Hungarian reporter and presenter (born 1983)

Csilla Tatár (born 27 May 1983) is a Hungarian reporter and presenter.

==Life==
Tatár made her first appearance in 1996, at the age of 13, when she recited a poem on Duna TV. Since 2002, she has been a reporter and editor. In 2009, she graduated from the Budapest Metropolitan University College of Communication and Business.

She worked for 12 years as a presenter on TV2, but since December 2014, she works at MTVA. Here, she became the host of A Dal.

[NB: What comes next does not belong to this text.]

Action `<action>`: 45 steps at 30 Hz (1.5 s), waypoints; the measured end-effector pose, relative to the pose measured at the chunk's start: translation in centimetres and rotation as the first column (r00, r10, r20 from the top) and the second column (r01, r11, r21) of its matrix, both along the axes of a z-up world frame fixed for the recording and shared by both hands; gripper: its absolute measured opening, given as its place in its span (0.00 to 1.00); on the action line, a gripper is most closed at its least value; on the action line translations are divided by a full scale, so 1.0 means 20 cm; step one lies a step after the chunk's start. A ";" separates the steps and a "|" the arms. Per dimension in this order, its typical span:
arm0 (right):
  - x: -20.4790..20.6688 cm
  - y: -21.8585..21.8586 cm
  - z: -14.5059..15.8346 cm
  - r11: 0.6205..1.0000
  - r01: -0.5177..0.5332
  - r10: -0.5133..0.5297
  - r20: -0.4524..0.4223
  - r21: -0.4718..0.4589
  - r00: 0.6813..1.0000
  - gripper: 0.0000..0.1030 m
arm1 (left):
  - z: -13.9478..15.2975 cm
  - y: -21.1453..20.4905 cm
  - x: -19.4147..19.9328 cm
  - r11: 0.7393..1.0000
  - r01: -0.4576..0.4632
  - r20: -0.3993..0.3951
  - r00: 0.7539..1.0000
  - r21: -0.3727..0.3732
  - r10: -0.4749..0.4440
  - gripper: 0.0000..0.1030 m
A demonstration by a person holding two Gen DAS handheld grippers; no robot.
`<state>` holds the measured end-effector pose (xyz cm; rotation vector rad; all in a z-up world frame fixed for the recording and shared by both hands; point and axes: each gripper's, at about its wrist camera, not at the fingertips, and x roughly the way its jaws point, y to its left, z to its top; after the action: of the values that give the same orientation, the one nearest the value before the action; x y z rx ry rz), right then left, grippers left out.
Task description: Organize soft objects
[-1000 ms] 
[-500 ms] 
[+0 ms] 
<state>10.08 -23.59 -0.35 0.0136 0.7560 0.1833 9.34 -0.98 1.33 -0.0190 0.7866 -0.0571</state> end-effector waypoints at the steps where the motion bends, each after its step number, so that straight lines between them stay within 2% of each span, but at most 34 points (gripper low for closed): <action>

From 2015 to 2017, she presented Hungary's points for the Eurovision Song Contest, replacing Éva Novodomszky.

==Filmography==

===TV2 Group===
- Aktív (2002–2011) Editor and reporter
- Magellán (2002–2006) Editor and reporter
- Favorit (2007) Editor and reporter
- Kölykök (2007) line-producer
- Macsólabor (2009) Presenter
- Megamánia (2010) Editor and presenter
- MegaBackstage (2012) Presenter
- A Szépségkirálynő (2012, 2013) Presenter
- Mokka (2011–2014) Presenter

===Duna Média===
- A Dal (2015) – presenter, with Levente Harsányi (M1, Duna World)
- Én vagyok itt! (2015) – presenter (M2 Petőfi)
- Böngésző (2015) – presenter (M2 Petőfi)
- Eurovision Song Contest (2015, 2016, 2017) – presenter, spokeswoman of the Hungarian vote (Duna)
- Miss World Hungary – Magyarország szépe (2015) – presenter, with Levente Harsányi (Duna)
- A Dal (2016) – presenter, with Levente Harsányi (Duna, Duna World)
- Magyarország, szeretlek! (2016) – team captain (Duna)
- Miss World Hungary – Magyarország szépe (2016) – presenter, Levente Harsányi (Duna)
- 47. Debreceni virágkarnevál (2016) – presenter, with Vajk Szente (Duna World)
- A Dal (2017) – presenter, with Levente Harsányi (Duna, Duna World)

==Awards==
- Presenter of the year (Glamour Women of the Year, 2012)
- Fittest presenter of the year (Fitbalance Award, 2014)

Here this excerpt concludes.